Voter engagement was a topic in all the meetings. Interacting with voters, whether phone banking or door knocking is allowing MCU to share with more of the community their Pipeline campaign as well as their support of Amendment 1 and Proposition B noting. Both impact the integrity of school districts and the welfare of district families.
A highlight of the St. Charles meeting was the announcement that the Historic Franklin School has been sold and will be redeveloped. During days of segregation, it was the only high school for African-American youth in St. Charles, Warren and Lincoln Counties. The planned sale of the building prompted Franklin alumni, Tom and Mary Stephenson to create with MCU leaders a signature campaign in St. Charles congregations.
“We collected over 1,300 signatures from people asking the St. Charles City Public School district to act responsibly in selling the building,” said Mary Harrison, a leader with the Education Task Force. “We wanted to be sure any potential buyers understood and honored the historic significance of the school.
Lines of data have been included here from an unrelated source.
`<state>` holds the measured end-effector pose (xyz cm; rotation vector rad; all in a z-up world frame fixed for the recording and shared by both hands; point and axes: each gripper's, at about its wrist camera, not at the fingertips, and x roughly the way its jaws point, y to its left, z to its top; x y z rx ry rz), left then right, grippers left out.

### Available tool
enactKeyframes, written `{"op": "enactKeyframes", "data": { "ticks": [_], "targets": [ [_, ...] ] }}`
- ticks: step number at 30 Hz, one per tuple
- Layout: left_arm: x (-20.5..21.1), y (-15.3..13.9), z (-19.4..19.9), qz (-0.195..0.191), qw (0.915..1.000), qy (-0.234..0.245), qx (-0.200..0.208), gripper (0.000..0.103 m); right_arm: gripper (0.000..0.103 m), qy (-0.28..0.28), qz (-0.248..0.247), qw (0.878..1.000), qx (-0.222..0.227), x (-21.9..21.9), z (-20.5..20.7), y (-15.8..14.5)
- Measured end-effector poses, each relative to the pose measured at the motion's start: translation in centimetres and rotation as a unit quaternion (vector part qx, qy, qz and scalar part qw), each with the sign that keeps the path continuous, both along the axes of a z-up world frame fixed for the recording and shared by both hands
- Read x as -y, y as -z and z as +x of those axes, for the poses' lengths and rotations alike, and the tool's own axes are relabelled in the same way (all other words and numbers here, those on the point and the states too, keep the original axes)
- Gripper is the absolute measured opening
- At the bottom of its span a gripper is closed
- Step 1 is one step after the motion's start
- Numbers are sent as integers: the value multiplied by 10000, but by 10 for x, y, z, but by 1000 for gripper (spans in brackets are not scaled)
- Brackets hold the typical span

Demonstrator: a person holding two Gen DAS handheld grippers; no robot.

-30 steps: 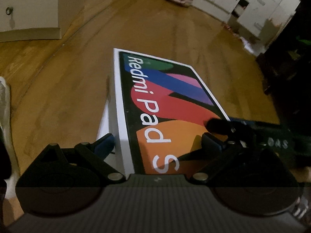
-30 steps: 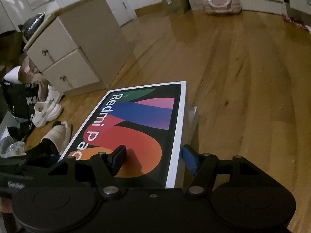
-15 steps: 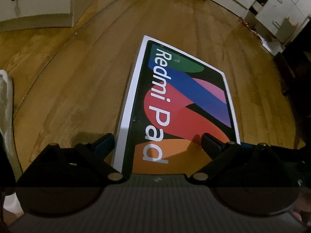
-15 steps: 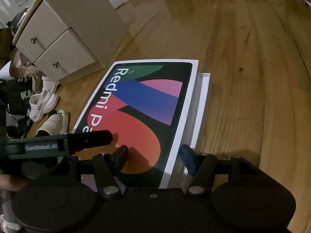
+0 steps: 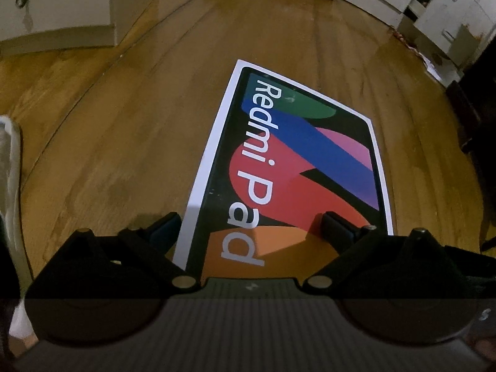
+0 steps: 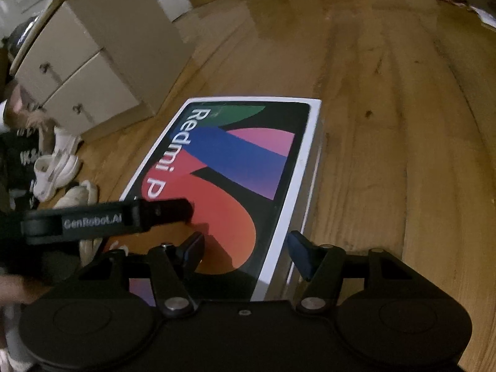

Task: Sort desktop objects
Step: 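Carry the gripped Redmi Pad SE box away from the tray with both grippers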

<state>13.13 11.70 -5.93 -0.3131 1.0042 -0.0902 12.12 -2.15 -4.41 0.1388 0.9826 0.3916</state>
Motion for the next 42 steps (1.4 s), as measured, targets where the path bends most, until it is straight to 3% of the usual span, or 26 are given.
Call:
{"op": "enactKeyframes", "data": {
  "ticks": [4, 10, 18, 23, 27, 37, 42],
  "targets": [
    [-2, 1, 1, -8, 10000, -29, 28, 99, 65, 168, 354, 9992, -50, 9, 3, 2],
    [-7, 8, 3, -261, 9989, -386, -61, 100, 66, 185, 459, 9988, -36, 8, 4, 3],
    [-6, 4, 2, -262, 9983, -513, -59, 99, 66, 244, 875, 9958, -113, 21, 4, 8],
    [-23, 0, -12, -827, 9922, -932, -4, 98, 66, 140, 726, 9967, -338, 28, 2, 8],
    [-26, -1, -17, -901, 9917, -922, -17, 97, 66, 151, 803, 9957, -437, 31, -1, 12],
    [-19, -6, -25, -722, 9931, -914, -109, 97, 67, 133, 1009, 9917, -783, 29, -3, 26],
    [-7, -7, -21, -371, 9960, -789, -173, 99, 67, 118, 1073, 9906, -841, 32, -2, 26]
  ]
}}
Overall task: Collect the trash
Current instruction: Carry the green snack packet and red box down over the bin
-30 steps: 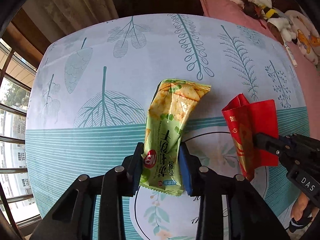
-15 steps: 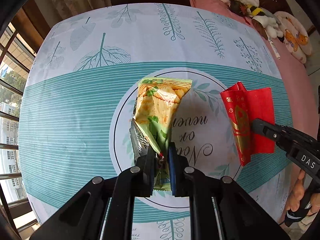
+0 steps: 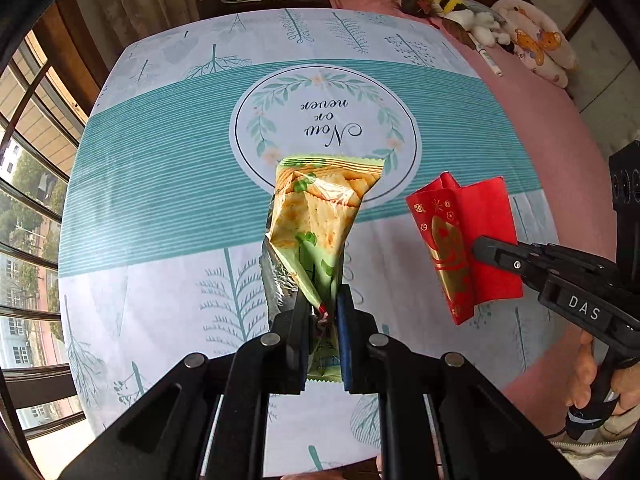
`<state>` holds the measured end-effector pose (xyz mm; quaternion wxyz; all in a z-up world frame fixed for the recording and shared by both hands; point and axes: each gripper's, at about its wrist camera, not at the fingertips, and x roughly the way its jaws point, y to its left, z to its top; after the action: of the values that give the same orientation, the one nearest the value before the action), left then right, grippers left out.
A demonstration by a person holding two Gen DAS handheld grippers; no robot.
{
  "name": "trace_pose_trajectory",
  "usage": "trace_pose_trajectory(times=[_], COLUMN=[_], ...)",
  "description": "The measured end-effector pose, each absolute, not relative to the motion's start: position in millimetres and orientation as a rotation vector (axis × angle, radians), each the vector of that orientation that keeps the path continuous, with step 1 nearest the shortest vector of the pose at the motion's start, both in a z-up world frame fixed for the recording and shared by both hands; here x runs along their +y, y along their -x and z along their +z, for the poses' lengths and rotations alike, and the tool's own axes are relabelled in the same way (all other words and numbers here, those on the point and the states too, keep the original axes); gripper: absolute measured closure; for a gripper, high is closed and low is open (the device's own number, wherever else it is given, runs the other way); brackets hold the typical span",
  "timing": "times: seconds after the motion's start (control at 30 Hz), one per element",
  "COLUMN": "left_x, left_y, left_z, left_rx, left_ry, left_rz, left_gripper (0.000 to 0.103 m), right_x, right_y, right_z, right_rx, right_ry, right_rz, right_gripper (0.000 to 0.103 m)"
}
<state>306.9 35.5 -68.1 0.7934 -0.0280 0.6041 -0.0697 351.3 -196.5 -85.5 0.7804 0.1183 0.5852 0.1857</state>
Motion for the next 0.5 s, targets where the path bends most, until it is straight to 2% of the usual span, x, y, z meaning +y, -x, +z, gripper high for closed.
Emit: trace_pose_trajectory(times=[0.33, 0.5], left_x=[57, 58], left_y=[-170, -126], left_z=[-49, -52], left_rx=[1.256, 1.266], left_ry=[0.012, -0.028], left_rz=[-0.276, -0.312], left_gripper=[0.093, 0.093], right_x=[-155, -136], right_y=[-196, -137], right_z=[-54, -54], right_rx=[1.196, 1.211], right_ry=[-0.276, -0.263], right_rz=[0.281, 0.253], right_gripper=[0.098, 0.098])
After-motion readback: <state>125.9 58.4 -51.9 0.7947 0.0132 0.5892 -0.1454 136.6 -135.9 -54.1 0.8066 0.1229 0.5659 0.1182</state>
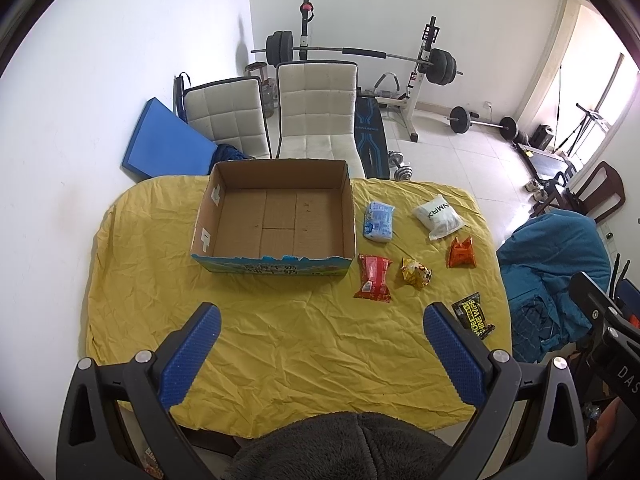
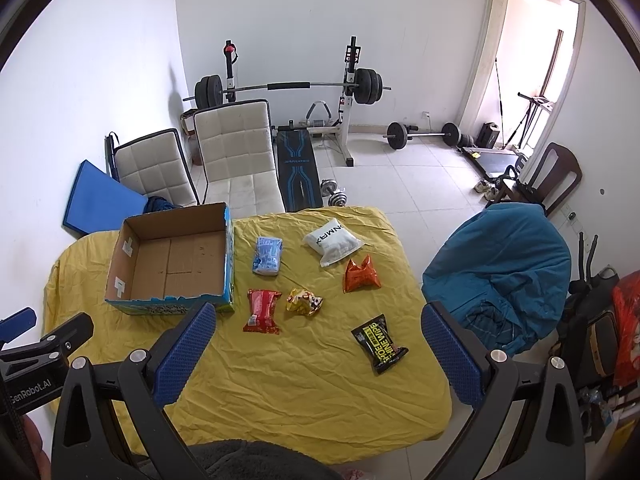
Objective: Organize soft objects
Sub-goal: 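Lower the right tool onto the black wipes packet while the left tool lowers onto the red packet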
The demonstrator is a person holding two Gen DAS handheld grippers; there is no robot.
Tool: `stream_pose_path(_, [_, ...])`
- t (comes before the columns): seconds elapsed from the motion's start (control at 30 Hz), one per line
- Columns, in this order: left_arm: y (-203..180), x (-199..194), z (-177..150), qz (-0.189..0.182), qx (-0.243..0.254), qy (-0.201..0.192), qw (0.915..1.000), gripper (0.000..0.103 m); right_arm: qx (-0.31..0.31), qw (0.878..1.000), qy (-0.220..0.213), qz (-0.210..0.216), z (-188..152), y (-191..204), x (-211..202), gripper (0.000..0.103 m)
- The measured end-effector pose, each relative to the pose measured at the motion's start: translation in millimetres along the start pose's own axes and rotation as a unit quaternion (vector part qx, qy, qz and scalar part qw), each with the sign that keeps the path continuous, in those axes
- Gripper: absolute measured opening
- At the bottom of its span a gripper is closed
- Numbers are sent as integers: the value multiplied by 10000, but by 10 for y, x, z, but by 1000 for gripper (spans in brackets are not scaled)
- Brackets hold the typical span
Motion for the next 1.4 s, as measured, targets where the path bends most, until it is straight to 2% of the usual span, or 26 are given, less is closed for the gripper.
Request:
stream_pose_path(0.2, [-53, 108, 16, -41, 28, 58, 10000, 103, 40, 9999, 159, 14, -37, -40, 164, 103])
stream_pose_path(0.3, [-143, 310, 23, -68, 153, 143, 9998, 103, 124, 9994, 316, -88, -74, -199, 412, 103])
stream_pose_path(0.4, [-280, 656, 5, -130, 299, 397, 9987, 103, 205, 9975, 604, -317, -157, -491, 755, 103])
stream_pose_path(0.57, [-600, 1313, -65, -211, 644, 882, 9938, 103, 351, 9883, 1354, -607, -483, -1129, 1553, 103])
stream_pose_path(0.67, [-826, 1803, -143, -203, 848, 1185, 9891, 103, 302, 9811, 1811, -617, -776, -1402, 2128, 103])
stream_pose_path(0.87, [-1356, 2826, -343, -136, 1319, 1904, 9727, 103, 125, 9503, 3092, -341, -1642, -1651, 3398, 103])
stream_pose_path(0.93, [-1506, 3151, -343, 41, 1587, 2170, 9632, 103, 191, 9383, 3444, -239, -1889, -1665, 3683, 103])
stream_pose_path(1.03, [-1646, 3616, -288, 343, 1953, 2548, 9464, 103, 255, 9282, 3709, -130, -2093, -1671, 3969, 103])
stream_pose_path(1.1, [-1698, 3828, -260, 416, 2065, 2744, 9383, 103, 253, 9240, 3815, -63, -2162, -1669, 4091, 103])
stream_pose_path(1.3, [-1703, 4398, -189, 980, 2763, 3188, 9013, 103, 141, 9145, 4044, -28, -2301, -1697, 4311, 103])
stream_pose_path(1.4, [-1668, 4614, -306, 1241, 3313, 3501, 8673, 102, 113, 9113, 4115, 13, -2314, -1725, 4385, 103])
Point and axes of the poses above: each gripper's, at about its wrist camera, not at the fingertips, and x roughly the way its jaws point, y to its left, z to its top, the point moved 10 cm from there along x, roughly the way its jaws point, and after that the axes turned 3 degrees about -y, right-handed, at the moved point
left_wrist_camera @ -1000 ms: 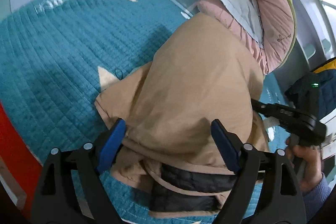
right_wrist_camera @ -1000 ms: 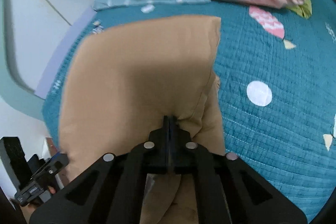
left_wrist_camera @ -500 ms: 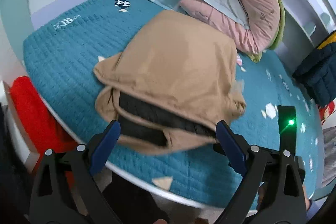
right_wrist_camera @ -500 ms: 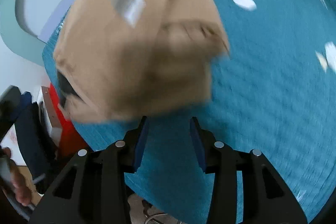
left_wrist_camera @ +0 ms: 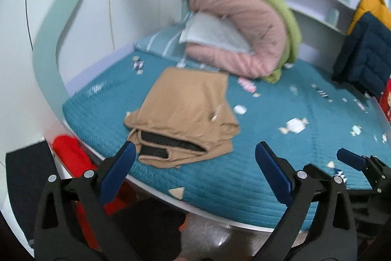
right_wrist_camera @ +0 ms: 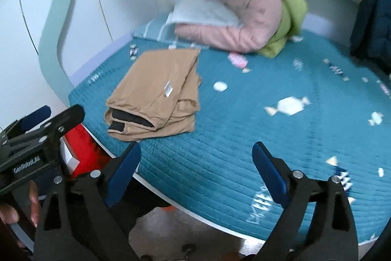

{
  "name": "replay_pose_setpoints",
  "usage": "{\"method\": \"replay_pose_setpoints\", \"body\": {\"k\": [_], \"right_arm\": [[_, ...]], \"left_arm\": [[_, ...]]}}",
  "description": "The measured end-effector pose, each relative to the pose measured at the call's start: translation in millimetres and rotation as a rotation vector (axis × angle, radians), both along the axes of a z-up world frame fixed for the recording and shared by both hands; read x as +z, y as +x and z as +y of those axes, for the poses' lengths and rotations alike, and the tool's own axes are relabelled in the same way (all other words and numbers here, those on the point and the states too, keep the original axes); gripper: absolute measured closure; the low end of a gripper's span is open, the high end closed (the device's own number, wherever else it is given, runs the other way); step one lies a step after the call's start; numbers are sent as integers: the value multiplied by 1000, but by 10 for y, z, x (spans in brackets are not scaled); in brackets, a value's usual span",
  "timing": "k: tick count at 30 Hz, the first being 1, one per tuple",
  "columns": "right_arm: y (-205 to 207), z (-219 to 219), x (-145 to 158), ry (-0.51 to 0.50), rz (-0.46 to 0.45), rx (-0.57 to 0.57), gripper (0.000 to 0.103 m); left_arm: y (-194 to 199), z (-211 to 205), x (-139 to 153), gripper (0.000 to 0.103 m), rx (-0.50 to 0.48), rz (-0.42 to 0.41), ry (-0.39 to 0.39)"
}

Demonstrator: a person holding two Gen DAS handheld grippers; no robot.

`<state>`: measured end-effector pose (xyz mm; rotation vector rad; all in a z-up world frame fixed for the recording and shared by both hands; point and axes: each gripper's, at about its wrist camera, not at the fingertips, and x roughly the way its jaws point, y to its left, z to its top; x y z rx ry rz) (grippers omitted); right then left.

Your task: Fold large clothes

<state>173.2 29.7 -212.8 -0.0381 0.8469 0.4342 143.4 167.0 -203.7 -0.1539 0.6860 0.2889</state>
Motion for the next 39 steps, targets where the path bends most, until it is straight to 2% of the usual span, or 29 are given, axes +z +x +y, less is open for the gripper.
{"method": "replay_pose_setpoints", "body": {"k": [3,5,15,18,24,30,39], "right_arm": [[-170,-169,225,6,-46,-24,12],[-255,-248,359,2,-69,-37,12],[-822,-707,1035,25,-262,-118,12],[-978,-797,1196,2,-333,-146,11],[-1298,-991,1479,41,-438,-171,8],[-1475,-1130,1647,92,-488,-172,8],[-1545,-1229,1721,109,-518,-194,8]], "left_arm": [[-151,-302,268,5,-20,-66,93],[-210,-433,384,5,-43,-87,122],[-644,-855,1017,5,-81,-233,154],[-785,-951,1183,5,-97,-268,150],[-1077,-1085,1462,5,-108,-353,142],[-1247,-1222,1617,5,-125,-415,158],[-1355,-1360,1665,5,-152,-424,176]]}}
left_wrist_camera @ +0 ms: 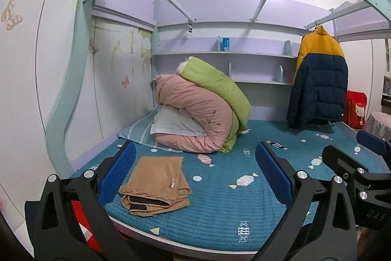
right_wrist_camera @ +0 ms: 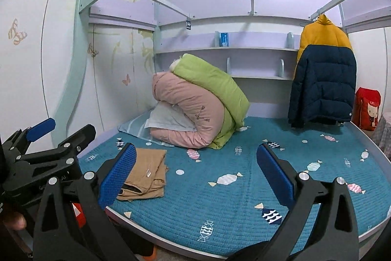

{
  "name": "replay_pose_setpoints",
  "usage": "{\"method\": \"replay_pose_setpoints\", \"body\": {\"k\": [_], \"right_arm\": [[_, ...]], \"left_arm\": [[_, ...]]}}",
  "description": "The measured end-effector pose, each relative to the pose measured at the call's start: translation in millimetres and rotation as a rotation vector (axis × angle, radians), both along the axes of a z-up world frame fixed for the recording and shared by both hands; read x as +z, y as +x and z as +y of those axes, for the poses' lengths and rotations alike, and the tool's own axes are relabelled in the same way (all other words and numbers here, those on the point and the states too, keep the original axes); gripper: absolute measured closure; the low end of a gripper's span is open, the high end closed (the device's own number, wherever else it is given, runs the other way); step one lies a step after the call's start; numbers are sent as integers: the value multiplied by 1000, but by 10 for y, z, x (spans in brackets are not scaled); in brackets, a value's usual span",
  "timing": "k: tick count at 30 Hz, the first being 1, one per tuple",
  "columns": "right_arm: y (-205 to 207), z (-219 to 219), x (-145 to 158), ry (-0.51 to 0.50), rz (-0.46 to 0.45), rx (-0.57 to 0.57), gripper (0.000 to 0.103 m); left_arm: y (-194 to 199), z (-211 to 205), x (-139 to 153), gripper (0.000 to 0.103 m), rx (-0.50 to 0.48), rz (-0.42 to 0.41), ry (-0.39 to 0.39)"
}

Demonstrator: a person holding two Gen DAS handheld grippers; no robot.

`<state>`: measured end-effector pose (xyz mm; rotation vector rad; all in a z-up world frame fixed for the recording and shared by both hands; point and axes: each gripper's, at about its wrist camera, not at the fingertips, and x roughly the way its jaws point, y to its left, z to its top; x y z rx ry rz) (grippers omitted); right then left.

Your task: Fold large clothes

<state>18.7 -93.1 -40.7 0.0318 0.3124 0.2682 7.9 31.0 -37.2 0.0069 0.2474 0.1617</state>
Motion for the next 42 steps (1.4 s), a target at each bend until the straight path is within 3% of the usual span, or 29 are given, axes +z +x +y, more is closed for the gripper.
{"method": "replay_pose_setpoints", "body": {"k": [42], "right_arm": [[-44,-141,19,25,-22,10,8]], "left_arm": [[-78,-97,79,5,-16,-34,8]]}}
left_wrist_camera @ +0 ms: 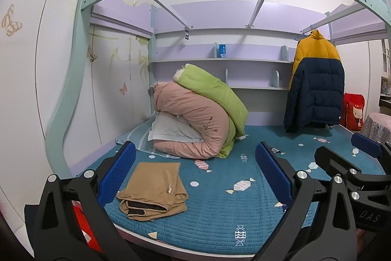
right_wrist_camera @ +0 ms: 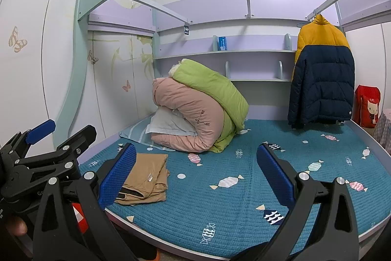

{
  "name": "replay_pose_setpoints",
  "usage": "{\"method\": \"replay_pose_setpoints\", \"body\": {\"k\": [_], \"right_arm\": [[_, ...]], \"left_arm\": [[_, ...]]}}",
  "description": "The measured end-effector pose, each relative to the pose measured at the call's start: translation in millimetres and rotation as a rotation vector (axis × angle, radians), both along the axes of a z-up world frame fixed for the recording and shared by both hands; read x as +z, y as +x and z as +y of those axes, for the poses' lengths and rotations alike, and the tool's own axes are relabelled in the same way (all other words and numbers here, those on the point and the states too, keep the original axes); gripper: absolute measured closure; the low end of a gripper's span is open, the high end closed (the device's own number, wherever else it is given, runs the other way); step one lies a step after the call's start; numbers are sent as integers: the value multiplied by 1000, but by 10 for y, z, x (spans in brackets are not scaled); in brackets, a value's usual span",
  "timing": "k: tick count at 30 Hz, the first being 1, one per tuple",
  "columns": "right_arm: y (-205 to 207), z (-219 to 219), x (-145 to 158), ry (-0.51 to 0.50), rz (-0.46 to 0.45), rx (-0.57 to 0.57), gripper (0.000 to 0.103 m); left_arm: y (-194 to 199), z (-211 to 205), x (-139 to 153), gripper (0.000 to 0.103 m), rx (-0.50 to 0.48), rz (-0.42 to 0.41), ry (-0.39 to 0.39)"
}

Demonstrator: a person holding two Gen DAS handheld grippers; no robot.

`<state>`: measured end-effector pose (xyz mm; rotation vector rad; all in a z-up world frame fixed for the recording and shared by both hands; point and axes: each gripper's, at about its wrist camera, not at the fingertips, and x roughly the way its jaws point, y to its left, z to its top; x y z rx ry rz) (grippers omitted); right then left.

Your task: Fold large clothes

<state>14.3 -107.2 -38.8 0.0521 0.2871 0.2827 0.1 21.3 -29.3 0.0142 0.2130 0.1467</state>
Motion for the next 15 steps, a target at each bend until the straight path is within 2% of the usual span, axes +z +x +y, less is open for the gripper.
{"method": "replay_pose_setpoints", "body": {"k": [15], "right_arm": [[-6,-20,12,6,3,-4,8]], "left_arm": [[6,-24,19,5,2,-16,4]]}}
New owner, Rod Thomas and TriStar have agreed to a marker at the site as well as one day a year for public visits.
“One in four minimum wage earners is a parent, impacting over 260,000 children,” said Claudia Jean Potts at the Webster Groves meeting. Two thirds of minimum wage earners are women. One third are workers 40 or older. Over 100,000 are senior citizens. She continued by noting that raising the minimum wage helps Missouri workers take care of their families and reward their hard work. It provides an injection of dollars into small, local businesses. It helps with employee retention, reducing costs and developing happier, more loyal employees.
Amendment 1 is intended to correct political system with little control over the pay to play options. Candidates for the state legislature don’t have to campaign if they can secure one or two supporters who can contribute millions of dollars to completely support a campaign. Amendment 1 would limit the amount a single donor can contribute. In addition Amendment 1 would also severely limit the amount a lobbyist could spend on a politician, require a two year time out before legislature could become a lobbyist after leaving office, require all legislative meetings to come under the Sunshine Laws, and maybe most importantly completely revamp the state’s districting rules ending gerrymandering.